● **Required work**: Repeat word for word the opening stretch of the entries, from the first line through the line containing "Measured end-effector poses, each".

[Start of section]

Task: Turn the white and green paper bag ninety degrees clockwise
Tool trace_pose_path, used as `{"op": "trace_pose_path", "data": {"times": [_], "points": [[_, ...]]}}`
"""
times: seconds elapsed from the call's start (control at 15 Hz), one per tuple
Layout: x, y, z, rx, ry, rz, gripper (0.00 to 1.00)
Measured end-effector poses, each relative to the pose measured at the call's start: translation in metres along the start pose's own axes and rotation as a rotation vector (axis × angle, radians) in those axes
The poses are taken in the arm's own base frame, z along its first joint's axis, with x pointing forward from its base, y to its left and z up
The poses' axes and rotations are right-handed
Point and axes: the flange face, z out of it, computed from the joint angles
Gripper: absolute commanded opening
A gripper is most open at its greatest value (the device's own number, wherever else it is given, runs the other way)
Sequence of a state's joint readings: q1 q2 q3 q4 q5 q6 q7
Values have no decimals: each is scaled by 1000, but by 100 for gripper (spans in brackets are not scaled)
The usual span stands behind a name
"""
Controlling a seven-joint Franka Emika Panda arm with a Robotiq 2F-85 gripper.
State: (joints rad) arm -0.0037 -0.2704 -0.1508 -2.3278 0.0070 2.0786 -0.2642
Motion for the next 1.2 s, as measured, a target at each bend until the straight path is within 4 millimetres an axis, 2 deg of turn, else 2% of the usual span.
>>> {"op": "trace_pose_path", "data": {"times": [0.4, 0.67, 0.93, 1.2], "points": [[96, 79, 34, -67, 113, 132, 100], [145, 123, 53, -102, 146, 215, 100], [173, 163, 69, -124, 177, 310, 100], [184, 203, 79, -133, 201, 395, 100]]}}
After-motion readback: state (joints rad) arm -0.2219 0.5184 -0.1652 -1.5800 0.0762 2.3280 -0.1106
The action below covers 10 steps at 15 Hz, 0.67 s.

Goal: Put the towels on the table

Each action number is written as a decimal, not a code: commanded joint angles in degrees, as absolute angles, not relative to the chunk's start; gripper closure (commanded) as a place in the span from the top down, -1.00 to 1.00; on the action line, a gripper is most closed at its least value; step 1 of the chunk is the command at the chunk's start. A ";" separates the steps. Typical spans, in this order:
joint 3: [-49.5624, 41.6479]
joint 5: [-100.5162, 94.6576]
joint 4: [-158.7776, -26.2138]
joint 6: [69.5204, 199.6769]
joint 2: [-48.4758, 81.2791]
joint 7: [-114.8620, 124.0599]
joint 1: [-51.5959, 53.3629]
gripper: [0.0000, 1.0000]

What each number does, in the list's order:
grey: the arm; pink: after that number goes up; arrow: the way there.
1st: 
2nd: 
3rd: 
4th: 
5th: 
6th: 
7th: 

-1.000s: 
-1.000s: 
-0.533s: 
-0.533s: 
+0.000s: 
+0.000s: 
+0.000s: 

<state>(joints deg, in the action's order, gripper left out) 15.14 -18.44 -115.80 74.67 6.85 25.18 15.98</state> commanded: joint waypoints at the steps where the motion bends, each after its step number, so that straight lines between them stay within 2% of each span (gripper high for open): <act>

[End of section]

● **Output**:
Task: Turn the white and green paper bag ninety degrees clockwise
Tool trace_pose_path, used as `{"op": "trace_pose_path", "data": {"times": [_], "points": [[_, ...]]}}`
"""
times: seconds elapsed from the call's start (control at 15 Hz), one per tuple
Layout: x, y, z, rx, ry, rz, gripper (0.00 to 1.00)
Measured end-effector poses, each relative to the pose measured at the call's start: translation in metres along the start pose's own axes and rotation as a rotation vector (axis × angle, radians) in those axes

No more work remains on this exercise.